Charlotte Business Journal: Duke Energy Carolinas, critics continue to quarrel over coal-ash costs

Charlotte Business Journal: Duke Energy Carolinas, critics continue to quarrel over coal-ash costs

On Friday, North Carolina regulators wrapped up hearings on Duke Energy Carolinas’ proposed rate hikes on its customers. Duke Energy Carolinas is seeking a 2.1 percent rate hike over the next two years — essentially forking over its $490 million in coal-ash clean up to customers.

The N.C. Attorney General’s Office, Sierra Club and the Public Staff of the N.C. Utilities Commission are among many opponents who contend that Duke Energy Carolinas should not be able to recover all of their coal-ash costs from customers. Witnesses testified that “Duke’s own failures to properly handle coal ash in retention basins for decades caused at least some of the costs the utility wants to pass on to customers”.

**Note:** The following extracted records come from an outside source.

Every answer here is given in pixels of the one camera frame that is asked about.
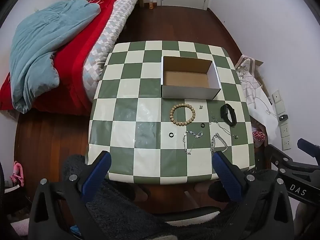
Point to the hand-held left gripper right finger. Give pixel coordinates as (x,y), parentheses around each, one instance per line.
(225,175)

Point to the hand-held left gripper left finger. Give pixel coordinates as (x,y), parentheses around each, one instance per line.
(98,170)

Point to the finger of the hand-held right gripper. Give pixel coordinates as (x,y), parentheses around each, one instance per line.
(308,145)
(276,155)

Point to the black smart band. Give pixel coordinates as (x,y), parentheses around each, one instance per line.
(231,117)

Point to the cardboard box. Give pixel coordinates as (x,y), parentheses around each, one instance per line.
(185,78)

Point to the red white plastic bag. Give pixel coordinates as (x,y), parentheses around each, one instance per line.
(258,136)

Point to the black plug charger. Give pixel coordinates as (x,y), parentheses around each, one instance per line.
(283,117)

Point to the white paper bag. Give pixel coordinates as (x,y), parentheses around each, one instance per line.
(260,105)

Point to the green white checkered tablecloth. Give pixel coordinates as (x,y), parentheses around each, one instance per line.
(130,120)

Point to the pink slippers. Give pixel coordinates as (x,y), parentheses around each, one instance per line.
(18,173)

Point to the patterned beige paper bag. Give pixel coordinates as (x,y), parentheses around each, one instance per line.
(246,67)

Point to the grey white checkered bedsheet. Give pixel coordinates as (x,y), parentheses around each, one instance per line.
(110,30)

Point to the light blue quilt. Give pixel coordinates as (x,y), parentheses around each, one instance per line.
(42,40)

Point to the small orange bottle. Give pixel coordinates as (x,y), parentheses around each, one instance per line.
(151,3)

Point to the white wall socket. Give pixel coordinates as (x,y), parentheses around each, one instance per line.
(286,143)
(285,131)

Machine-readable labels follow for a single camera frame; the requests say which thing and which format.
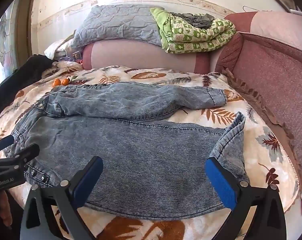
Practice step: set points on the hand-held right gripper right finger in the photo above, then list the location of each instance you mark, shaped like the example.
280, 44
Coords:
221, 183

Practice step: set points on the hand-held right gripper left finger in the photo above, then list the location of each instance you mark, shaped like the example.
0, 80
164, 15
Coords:
88, 177

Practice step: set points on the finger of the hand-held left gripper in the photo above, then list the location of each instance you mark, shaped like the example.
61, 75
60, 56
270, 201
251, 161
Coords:
20, 156
2, 143

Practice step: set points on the blue-grey denim pants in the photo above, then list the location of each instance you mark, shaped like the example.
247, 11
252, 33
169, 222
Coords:
141, 150

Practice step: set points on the person's left hand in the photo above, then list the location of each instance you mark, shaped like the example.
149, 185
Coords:
5, 208

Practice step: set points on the black jacket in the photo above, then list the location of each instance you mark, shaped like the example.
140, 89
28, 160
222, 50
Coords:
18, 75

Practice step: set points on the leaf-printed fleece blanket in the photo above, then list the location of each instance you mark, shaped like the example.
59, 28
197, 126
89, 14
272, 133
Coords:
261, 120

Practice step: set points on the orange tangerine with leaf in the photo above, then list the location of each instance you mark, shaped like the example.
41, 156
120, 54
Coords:
65, 81

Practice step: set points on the stained glass window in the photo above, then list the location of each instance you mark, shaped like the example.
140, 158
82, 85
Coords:
4, 45

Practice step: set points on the purple printed cloth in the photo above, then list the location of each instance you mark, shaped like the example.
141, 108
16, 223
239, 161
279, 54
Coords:
65, 58

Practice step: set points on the white pillow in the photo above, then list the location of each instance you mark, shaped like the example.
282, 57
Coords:
54, 48

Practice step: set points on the pink ruffled cushioned headboard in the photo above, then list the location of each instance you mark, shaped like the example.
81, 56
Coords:
271, 70

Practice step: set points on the pink bolster cushion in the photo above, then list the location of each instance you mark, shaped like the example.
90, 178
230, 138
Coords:
141, 56

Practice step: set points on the green printed folded quilt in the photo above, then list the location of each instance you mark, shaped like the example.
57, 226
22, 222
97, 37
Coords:
198, 38

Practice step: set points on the grey quilted pillow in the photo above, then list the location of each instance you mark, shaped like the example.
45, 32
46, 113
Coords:
115, 25

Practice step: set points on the dark grey crumpled cloth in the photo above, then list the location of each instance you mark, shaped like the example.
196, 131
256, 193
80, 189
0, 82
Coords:
194, 20

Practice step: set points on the brown wooden window frame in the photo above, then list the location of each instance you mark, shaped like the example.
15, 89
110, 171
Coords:
25, 22

From Charlotte Business Journal

Expert witnesses for the N.C. Attorney General’s Office, the Sierra Club and the Public Staff of the N.C. Utilities Commission were challenged by Duke. They testified that Duke’s own failures to properly handle coal ash in retention basins for decades caused at least some of the costs the utility wants to pass on to customers. 

A witness for the Sierra Club also testified that all of Duke’s remaining coal plants operate at a loss — costing customers unnecessarily. And two witnesses for the Public Staff also testified that in some cases Duke spent more than was necessary on troubled cleanup operations and some of those costs should be rejected as charges to customers. 

Stephen Hart, an environmental consultant with Hart & Hickman in Charlotte, who was an attorney general’s witness, may have been the most critical of Duke’s practices. 

Hart spent almost all of Wednesday on the witness stand. He contended the dangers of environmental damage were well known to the utility industry by the late 1970s or early 1980s. But he said despite that Duke had repeatedly failed to follow state and federal guidelines for monitoring coal-ash contamination to groundwater. Contamination was found, he testified, and it repeatedly failed to follow the regulations for stopping contamination and remediating the groundwater.

In January, Duke Energy reached a settlement to clean up over 80 tons of coal ash across the state.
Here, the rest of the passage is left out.